What the task asks:
With the line containing "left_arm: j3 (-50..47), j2" as the start and the line containing "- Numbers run" as the end, transcribe that span of the entries below exactly, including both.

[Data excerpts]
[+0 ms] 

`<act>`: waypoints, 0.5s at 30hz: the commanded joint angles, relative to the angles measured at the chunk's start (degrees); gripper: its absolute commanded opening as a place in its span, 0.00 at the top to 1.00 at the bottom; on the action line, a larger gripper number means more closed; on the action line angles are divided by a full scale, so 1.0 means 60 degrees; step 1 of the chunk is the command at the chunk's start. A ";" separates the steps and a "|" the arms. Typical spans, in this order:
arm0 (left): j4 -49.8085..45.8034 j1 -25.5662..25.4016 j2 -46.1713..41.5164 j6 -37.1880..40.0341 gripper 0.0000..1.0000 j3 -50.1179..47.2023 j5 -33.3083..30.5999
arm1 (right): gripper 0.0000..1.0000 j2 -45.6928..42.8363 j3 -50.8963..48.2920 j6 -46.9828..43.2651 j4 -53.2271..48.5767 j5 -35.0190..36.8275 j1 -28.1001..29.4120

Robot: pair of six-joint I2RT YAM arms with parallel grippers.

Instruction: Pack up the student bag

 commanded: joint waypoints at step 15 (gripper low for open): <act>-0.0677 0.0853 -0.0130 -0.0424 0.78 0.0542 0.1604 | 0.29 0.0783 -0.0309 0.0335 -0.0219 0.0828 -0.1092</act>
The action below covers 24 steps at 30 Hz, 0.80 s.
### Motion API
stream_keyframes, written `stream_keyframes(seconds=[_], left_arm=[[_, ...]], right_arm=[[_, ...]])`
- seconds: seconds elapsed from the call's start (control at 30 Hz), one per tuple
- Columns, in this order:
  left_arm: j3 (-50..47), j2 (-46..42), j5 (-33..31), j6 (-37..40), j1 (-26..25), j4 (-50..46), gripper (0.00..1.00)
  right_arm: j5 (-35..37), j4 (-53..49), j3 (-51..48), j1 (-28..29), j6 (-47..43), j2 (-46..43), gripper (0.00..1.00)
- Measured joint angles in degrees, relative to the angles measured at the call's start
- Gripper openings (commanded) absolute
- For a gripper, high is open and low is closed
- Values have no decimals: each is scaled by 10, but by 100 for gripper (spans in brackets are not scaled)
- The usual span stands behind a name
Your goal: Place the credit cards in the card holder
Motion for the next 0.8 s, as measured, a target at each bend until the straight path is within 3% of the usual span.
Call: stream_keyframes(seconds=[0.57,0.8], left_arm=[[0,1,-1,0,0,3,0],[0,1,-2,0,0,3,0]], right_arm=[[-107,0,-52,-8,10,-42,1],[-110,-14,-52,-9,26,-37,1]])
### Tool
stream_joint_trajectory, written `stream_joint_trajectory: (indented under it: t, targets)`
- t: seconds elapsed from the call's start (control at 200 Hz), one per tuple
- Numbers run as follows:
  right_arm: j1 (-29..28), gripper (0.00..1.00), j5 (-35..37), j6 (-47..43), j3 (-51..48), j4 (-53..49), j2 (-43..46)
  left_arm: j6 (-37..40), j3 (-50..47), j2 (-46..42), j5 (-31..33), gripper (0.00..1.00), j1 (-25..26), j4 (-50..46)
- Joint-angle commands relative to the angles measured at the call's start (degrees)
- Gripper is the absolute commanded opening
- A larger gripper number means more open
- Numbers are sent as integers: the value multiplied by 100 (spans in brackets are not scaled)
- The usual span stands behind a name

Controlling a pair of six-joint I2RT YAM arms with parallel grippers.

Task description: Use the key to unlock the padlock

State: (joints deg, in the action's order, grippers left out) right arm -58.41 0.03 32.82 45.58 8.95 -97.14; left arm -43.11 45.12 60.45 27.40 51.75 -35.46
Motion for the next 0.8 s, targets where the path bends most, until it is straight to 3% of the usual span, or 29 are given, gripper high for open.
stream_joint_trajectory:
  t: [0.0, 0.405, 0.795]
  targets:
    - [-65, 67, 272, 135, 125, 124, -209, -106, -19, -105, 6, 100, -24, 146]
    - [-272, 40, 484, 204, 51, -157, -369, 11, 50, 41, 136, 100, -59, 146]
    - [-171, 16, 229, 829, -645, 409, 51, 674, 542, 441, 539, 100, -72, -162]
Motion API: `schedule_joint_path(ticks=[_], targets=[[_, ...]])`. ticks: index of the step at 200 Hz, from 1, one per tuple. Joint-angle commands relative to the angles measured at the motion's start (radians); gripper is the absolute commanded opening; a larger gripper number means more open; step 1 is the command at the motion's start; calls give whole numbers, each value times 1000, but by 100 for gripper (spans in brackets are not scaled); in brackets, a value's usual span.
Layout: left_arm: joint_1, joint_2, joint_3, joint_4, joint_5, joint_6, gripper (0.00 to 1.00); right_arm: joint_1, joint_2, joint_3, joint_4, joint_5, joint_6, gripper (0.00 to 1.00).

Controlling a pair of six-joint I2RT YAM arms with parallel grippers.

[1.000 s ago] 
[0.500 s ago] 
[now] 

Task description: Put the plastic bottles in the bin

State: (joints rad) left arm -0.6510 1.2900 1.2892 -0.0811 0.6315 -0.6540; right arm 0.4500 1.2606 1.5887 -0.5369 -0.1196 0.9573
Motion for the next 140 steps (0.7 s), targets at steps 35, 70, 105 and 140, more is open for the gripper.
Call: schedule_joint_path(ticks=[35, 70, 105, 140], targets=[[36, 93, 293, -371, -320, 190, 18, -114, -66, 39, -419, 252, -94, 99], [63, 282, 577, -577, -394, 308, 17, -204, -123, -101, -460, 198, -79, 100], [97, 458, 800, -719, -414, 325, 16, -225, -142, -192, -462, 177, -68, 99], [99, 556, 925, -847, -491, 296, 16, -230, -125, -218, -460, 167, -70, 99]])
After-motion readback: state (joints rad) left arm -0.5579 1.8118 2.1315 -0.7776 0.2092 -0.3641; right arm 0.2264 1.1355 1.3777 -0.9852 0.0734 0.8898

The answer:
  left_arm: j3 (-50..47), j2 (-46..42), j5 (-33..31), j6 (-37..40), j1 (-26..25), j4 (-50..46), gripper (0.00..1.00)
  right_arm: j5 (-35..37), j4 (-53..49), j3 (-51..48), j1 (-28..29), j6 (-47..43), j2 (-46..43), gripper (0.00..1.00)
- Measured joint angles in degrees, relative to the angles measured at the call's start
- Gripper openings (commanded) absolute
- For a gripper, high is open and low is closed
- Values have no decimals: each is scaled by 10, but by 100 for gripper (spans in brackets are not scaled)
- The usual span stands behind a name
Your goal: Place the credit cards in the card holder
Motion for the next 0.8 s, as measured, a target at each bend until the straight path is within 3% of the usual span.
Call: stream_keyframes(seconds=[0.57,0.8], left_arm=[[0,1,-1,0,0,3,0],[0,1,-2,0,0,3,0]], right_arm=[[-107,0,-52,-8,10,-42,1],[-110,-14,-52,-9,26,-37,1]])
### Tool
stream_joint_trajectory, written `stream_joint_trajectory: (indented under it: t, targets)`
- t: seconds elapsed from the call's start (control at 200 Hz), one per tuple
- Numbers run as follows:

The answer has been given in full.